I’ve been excited for this issue for some time because it was promised that we would see the story through Cooper’s eyes. After being kidnapped, threatened, hounded by strange monsters, and watching his Aunt murder people, I would really like to know what’s going on in Cooper’s head at this point.

This issue, we get exactly that… and it’s oddly adorable, if not incredibly worrying. He details in a comic the things that have happened to him and his town, and they are cutest drawings that could ever be about incredibly dark subject material.

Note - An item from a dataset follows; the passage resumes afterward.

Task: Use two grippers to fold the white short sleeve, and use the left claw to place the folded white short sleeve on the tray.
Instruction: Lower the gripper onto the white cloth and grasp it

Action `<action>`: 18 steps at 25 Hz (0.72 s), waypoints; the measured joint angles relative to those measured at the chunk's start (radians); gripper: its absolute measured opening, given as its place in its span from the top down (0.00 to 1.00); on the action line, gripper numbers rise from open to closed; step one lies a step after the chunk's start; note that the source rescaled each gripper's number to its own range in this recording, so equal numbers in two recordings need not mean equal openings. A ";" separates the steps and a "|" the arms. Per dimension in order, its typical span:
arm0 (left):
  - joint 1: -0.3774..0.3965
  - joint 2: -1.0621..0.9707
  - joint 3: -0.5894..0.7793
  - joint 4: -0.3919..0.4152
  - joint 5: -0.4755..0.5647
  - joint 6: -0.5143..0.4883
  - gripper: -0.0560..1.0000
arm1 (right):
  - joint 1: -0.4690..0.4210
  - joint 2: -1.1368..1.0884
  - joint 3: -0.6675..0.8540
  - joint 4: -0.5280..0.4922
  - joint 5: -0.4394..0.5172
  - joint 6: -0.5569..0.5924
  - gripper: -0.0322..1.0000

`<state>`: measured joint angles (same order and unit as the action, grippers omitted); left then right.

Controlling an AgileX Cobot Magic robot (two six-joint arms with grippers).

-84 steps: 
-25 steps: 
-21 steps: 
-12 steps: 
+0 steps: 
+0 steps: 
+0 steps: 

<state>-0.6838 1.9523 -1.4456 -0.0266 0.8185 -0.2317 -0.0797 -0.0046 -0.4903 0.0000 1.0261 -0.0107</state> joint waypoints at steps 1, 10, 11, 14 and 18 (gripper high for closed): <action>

Aside from Cooper’s comic about his life now in Wausau, we get a bit more of the standard ‘Revival’ fair. Dana is still mad at her ex (you know, for the whole getting his son kidnapped by criminals thing), Martha is still trying to commit suicide and failing whilst trying to be the person her father wants her to be. Tao is still sticking her reporter nose into things that are probably going to get her killed as she interviews the mother of the Check brothers (who won’t accept her sons are criminals and probably dead). The man who was digging up graves with his bare hands a few issues back? Well, it looks like he’s going to be getting some plot soon. For now, what’s important is that things are spiritually wonky in the town of Wausau, but we kind of already knew that.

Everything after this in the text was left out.